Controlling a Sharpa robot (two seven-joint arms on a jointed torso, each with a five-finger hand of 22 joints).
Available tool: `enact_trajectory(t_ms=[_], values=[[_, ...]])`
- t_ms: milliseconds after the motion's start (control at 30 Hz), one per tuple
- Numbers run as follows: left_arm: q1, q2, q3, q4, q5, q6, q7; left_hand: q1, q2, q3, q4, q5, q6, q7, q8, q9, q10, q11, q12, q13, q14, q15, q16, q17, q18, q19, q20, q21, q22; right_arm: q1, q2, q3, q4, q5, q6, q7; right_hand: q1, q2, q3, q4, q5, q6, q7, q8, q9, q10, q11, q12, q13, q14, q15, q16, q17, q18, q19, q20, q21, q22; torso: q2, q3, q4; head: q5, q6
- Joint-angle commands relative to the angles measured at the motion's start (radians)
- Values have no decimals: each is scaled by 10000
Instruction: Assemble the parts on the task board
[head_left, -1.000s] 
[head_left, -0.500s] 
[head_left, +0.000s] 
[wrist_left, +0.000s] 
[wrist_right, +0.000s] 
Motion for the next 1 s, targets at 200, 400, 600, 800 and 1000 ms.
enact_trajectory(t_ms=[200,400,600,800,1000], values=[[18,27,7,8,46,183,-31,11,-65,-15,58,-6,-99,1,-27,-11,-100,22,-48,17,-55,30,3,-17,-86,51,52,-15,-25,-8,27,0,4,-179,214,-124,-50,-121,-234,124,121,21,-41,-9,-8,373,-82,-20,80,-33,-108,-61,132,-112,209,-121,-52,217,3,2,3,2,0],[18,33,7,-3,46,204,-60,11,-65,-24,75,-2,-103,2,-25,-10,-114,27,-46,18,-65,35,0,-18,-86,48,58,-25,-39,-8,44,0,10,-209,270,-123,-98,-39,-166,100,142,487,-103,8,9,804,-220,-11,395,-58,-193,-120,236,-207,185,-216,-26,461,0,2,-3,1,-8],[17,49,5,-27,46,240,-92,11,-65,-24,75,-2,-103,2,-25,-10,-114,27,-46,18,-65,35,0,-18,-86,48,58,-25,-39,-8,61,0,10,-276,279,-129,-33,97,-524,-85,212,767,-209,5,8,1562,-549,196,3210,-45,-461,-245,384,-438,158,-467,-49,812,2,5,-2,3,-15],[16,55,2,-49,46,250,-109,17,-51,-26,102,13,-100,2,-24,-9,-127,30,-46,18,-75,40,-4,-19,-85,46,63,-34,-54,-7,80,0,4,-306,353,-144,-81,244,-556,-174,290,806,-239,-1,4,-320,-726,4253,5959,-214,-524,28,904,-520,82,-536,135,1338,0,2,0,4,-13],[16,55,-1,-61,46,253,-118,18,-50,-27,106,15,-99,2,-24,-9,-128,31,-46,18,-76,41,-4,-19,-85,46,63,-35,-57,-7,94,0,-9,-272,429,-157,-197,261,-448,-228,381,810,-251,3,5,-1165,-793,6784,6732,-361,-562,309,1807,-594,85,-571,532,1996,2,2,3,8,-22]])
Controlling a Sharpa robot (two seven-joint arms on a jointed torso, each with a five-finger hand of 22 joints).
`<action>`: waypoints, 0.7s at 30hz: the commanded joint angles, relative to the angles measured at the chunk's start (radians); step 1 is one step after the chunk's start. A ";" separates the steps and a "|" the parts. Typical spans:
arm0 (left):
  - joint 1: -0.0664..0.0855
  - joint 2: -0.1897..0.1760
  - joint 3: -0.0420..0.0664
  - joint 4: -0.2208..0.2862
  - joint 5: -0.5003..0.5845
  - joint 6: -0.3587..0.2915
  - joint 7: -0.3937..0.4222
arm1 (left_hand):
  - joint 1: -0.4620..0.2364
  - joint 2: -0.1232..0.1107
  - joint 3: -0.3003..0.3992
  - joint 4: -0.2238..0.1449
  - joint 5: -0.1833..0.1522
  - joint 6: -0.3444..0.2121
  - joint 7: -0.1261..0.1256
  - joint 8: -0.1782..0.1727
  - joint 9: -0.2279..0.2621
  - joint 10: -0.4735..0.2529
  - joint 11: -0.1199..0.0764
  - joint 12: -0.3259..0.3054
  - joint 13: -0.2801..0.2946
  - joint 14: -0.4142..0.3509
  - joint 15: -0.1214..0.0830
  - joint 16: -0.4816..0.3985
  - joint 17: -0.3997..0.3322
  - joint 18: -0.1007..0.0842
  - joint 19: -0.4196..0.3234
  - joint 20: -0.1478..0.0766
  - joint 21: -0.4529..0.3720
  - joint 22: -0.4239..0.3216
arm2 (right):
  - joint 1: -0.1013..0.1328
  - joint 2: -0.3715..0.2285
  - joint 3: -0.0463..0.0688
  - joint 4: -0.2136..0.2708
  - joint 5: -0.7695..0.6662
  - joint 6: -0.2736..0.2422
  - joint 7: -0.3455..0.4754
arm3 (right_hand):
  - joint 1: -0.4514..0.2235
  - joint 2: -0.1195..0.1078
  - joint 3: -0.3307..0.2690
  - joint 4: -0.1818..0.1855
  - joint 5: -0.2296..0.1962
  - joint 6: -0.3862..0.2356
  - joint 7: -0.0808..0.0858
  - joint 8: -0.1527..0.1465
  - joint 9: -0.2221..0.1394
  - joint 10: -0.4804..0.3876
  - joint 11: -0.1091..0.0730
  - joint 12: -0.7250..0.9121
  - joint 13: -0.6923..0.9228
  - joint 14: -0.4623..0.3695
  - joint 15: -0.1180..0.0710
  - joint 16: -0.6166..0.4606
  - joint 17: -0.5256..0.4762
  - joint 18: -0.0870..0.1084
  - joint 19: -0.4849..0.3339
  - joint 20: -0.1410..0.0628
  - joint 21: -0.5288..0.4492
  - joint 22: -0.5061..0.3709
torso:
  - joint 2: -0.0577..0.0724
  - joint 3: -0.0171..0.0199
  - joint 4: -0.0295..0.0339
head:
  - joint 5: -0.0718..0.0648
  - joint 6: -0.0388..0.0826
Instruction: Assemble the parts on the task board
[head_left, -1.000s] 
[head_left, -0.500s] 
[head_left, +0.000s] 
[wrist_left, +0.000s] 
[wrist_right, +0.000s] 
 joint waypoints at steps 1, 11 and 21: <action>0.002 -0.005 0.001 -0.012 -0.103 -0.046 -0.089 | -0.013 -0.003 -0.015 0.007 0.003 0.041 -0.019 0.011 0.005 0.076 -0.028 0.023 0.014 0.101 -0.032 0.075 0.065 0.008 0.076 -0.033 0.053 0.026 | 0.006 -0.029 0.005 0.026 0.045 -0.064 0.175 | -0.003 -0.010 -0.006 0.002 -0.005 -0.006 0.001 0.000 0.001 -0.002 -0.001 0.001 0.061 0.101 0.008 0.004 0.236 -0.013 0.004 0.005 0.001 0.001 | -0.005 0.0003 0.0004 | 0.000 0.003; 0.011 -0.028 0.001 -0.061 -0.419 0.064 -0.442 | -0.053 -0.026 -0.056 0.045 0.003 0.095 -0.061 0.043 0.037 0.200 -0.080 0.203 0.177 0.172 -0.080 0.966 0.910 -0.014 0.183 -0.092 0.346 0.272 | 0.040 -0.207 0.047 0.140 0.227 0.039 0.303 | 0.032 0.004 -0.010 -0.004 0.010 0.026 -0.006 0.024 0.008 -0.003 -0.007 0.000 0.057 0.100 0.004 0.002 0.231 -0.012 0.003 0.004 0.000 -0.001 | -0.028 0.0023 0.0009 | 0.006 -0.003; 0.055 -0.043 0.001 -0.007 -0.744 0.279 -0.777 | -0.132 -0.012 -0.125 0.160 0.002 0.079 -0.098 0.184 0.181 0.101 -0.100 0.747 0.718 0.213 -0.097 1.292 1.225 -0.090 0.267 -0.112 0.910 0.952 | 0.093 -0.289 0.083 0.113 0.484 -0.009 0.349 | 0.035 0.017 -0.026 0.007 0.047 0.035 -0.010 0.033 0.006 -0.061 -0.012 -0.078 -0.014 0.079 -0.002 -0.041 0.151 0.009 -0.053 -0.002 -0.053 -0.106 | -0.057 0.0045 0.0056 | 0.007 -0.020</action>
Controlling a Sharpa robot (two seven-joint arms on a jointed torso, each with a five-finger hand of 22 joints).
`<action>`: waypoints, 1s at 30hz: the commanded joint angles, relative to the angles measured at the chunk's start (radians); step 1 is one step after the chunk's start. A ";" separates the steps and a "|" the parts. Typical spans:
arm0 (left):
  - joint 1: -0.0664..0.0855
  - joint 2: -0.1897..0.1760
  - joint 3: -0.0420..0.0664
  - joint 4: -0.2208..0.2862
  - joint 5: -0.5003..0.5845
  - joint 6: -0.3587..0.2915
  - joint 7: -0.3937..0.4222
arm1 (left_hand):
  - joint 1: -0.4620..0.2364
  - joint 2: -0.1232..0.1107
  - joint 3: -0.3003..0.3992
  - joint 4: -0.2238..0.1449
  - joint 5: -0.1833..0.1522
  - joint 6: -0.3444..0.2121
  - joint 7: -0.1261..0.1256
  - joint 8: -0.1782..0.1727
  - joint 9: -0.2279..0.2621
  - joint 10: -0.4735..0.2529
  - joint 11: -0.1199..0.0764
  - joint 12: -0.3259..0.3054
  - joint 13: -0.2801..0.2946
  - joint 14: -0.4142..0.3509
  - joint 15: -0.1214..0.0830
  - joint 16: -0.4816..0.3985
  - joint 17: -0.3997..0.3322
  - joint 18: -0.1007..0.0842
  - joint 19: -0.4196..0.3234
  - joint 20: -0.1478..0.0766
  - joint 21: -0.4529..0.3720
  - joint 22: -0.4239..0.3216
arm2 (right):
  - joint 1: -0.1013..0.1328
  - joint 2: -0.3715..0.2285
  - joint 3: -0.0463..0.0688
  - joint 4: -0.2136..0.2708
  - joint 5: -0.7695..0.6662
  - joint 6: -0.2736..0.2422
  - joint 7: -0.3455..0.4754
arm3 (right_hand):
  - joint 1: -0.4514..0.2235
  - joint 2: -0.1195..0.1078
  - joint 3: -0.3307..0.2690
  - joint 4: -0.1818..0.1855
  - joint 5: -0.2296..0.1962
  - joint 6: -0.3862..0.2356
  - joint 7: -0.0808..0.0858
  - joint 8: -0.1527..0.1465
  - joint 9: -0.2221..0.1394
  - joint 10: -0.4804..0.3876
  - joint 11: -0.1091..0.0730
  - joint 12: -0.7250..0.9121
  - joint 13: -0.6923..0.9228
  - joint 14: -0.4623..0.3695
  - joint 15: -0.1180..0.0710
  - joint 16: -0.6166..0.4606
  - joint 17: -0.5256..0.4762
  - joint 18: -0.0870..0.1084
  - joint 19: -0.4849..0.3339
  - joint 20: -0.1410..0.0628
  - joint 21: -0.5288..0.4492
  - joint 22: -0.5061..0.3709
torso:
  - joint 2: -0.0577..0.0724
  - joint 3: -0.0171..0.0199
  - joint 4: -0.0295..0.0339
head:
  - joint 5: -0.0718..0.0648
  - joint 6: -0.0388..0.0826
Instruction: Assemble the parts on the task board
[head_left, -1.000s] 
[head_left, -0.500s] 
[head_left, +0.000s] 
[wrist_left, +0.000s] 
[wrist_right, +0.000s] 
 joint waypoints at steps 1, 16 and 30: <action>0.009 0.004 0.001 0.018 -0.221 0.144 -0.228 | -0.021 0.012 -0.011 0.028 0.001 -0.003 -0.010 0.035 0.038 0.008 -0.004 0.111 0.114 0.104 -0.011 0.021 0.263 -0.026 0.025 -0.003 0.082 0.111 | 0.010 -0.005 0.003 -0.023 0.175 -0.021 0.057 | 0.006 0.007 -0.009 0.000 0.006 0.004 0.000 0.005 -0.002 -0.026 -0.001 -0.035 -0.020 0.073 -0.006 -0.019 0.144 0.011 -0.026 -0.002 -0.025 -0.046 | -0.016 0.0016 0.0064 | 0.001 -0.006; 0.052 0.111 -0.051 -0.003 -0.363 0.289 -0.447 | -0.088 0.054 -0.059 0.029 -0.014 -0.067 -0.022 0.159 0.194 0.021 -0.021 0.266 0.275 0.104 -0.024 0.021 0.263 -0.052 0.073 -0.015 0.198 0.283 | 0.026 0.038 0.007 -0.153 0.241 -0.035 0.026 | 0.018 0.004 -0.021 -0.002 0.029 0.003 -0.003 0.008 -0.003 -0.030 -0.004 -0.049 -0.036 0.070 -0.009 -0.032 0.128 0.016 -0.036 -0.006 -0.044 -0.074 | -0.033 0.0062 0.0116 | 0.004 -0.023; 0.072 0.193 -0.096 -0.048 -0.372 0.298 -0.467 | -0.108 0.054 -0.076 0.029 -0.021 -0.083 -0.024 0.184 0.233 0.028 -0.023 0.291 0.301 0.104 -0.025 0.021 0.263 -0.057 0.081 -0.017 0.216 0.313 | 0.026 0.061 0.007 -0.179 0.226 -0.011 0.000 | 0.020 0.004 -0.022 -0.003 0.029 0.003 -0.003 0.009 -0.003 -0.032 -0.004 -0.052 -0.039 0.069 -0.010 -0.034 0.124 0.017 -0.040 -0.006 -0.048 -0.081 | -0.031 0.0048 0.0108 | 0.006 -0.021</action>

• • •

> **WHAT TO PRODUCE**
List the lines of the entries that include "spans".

> **RESPONSE**
`<action>`: waypoints, 0.7s at 30hz: the commanded joint angles, relative to the angles measured at the chunk's start (radians); step 1 is one step after the chunk's start. A ";" separates the steps and a "|" the parts. Typical spans:
`<action>`: waypoints, 1s at 30hz: the commanded joint angles, relative to the angles measured at the chunk's start (radians); step 1 is one step after the chunk's start. A ";" separates the steps and a "|" the parts. Typical spans:

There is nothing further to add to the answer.